_TASK STATEMENT_
The following data has a line with "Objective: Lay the" and a line with "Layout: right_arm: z". Write out exactly those lines and all the lines between them.
**** SUPPLIED MATERIAL ****
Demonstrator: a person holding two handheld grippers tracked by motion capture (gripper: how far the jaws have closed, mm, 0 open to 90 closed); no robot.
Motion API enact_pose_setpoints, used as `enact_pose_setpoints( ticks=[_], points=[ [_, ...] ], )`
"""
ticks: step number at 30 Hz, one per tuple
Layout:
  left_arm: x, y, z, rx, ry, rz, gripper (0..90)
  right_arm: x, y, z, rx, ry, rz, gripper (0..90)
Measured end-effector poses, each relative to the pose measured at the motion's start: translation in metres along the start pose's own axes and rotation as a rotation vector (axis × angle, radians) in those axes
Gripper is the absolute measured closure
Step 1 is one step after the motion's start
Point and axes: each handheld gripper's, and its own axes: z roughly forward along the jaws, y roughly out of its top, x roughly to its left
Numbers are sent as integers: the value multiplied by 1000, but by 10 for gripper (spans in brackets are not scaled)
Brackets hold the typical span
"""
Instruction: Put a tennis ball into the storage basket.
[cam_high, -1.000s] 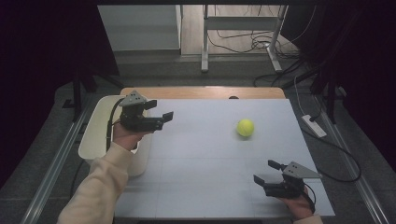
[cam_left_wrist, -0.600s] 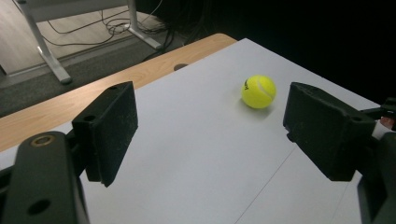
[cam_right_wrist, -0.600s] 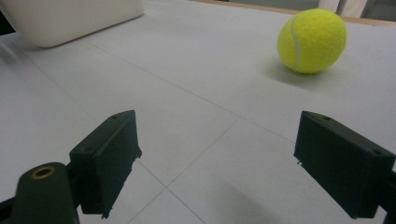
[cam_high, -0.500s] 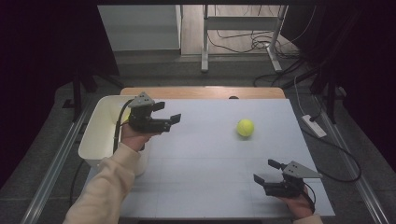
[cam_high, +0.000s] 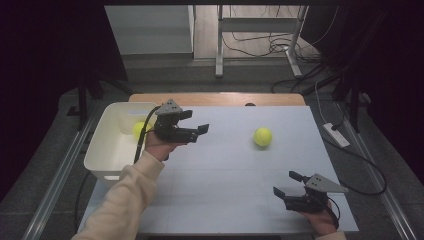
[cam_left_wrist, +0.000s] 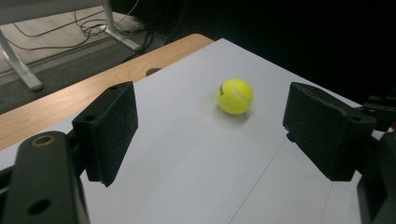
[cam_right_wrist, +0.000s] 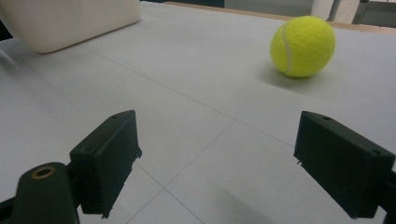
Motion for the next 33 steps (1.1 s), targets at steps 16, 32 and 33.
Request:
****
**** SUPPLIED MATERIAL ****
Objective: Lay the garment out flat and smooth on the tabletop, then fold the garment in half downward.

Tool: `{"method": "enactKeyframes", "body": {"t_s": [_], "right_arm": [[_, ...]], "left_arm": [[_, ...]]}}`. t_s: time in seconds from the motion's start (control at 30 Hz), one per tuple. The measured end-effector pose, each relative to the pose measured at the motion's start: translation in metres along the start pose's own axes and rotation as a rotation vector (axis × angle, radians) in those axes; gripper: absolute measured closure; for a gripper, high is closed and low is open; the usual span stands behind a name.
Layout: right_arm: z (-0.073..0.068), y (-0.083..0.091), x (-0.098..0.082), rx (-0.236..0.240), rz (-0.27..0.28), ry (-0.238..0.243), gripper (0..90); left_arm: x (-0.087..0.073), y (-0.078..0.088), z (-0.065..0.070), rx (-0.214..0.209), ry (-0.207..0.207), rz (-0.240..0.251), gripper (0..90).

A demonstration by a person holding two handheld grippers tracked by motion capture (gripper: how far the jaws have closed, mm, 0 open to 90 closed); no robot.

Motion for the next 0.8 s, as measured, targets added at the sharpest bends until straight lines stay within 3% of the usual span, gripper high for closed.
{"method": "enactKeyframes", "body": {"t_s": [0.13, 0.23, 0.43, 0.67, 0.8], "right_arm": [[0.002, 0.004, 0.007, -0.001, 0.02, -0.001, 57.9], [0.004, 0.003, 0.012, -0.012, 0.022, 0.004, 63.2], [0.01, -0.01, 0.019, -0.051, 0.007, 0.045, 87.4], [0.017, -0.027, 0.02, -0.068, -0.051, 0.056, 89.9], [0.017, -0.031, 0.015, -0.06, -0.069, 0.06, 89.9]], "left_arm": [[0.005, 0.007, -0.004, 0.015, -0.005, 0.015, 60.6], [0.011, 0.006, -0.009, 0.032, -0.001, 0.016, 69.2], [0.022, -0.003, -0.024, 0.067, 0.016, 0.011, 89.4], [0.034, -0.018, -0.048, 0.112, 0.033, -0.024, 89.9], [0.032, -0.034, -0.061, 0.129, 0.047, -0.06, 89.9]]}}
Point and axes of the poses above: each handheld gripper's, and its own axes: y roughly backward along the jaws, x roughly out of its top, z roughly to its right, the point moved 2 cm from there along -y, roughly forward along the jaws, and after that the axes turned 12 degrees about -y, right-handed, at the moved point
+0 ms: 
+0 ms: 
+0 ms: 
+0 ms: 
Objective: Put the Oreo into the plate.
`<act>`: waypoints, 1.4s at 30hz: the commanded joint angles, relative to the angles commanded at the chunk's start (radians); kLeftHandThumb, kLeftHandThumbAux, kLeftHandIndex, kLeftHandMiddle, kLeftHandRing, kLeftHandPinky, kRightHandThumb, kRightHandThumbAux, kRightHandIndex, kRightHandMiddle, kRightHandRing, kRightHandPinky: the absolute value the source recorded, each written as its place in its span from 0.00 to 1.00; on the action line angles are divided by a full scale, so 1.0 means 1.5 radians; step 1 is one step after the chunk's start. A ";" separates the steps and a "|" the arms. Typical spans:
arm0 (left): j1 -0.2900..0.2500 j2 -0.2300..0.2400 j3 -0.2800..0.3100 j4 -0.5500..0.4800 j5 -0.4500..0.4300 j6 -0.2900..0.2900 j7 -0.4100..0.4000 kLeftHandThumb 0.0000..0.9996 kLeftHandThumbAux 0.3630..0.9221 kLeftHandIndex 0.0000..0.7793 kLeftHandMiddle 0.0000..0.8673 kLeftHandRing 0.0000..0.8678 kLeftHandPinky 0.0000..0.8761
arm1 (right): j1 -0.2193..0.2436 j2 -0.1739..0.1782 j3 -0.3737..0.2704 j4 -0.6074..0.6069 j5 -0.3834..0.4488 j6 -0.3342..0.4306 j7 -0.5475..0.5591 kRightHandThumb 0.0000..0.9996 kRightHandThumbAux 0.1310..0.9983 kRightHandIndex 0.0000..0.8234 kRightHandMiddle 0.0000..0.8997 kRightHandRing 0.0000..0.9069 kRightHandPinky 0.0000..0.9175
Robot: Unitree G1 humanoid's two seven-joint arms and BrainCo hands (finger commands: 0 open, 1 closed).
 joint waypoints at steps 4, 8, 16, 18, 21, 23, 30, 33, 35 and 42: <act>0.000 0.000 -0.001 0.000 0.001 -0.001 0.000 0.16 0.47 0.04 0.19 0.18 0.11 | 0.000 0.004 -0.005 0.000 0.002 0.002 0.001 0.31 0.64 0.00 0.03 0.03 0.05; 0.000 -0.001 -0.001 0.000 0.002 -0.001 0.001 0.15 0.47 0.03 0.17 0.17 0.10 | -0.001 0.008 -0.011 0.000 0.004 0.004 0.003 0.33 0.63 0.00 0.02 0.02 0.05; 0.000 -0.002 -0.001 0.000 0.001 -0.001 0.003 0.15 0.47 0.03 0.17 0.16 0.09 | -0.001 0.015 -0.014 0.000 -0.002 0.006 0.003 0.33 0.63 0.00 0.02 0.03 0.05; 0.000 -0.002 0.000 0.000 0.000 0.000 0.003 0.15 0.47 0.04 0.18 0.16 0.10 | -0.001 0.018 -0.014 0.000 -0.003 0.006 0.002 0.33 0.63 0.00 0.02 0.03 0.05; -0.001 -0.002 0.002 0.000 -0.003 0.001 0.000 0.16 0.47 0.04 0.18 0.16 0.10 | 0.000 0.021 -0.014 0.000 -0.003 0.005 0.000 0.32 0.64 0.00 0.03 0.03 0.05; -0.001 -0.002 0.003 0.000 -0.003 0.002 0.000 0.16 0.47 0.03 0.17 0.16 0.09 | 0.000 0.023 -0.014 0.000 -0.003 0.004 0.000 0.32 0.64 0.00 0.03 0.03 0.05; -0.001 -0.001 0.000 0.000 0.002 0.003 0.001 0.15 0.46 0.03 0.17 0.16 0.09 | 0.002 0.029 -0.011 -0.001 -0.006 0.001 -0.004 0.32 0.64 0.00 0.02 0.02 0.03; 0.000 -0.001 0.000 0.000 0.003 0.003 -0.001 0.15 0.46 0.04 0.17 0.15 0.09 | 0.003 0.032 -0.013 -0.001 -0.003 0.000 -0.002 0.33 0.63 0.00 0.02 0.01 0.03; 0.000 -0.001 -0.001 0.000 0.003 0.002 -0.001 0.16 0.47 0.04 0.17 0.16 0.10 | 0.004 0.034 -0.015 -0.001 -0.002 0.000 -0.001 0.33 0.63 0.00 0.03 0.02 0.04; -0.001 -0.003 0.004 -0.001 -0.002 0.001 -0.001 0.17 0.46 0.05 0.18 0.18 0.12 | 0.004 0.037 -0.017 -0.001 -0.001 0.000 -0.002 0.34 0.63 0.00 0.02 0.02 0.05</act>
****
_TASK RESULT_
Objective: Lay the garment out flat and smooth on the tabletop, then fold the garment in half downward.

Tool: `{"method": "enactKeyframes", "body": {"t_s": [_], "right_arm": [[_, ...]], "left_arm": [[_, ...]]}}`. t_s: time in seconds from the motion's start (control at 30 Hz), one per tuple. The measured end-effector pose, each relative to the pose measured at the motion's start: translation in metres along the start pose's own axes and rotation as a rotation vector (axis × angle, radians) in those axes; gripper: absolute measured closure; for a gripper, high is closed and low is open; the usual span stands behind a name.
Layout: right_arm: z (-0.073..0.068), y (-0.083..0.091), x (-0.098..0.082), rx (-0.236..0.240), rz (-0.27..0.28), ry (-0.238..0.243), gripper (0..90); left_arm: x (-0.087..0.073), y (-0.078..0.088), z (-0.065..0.070), rx (-0.214..0.209), ry (-0.207..0.207), rz (-0.240..0.251), gripper (0..90).

The exercise is now done.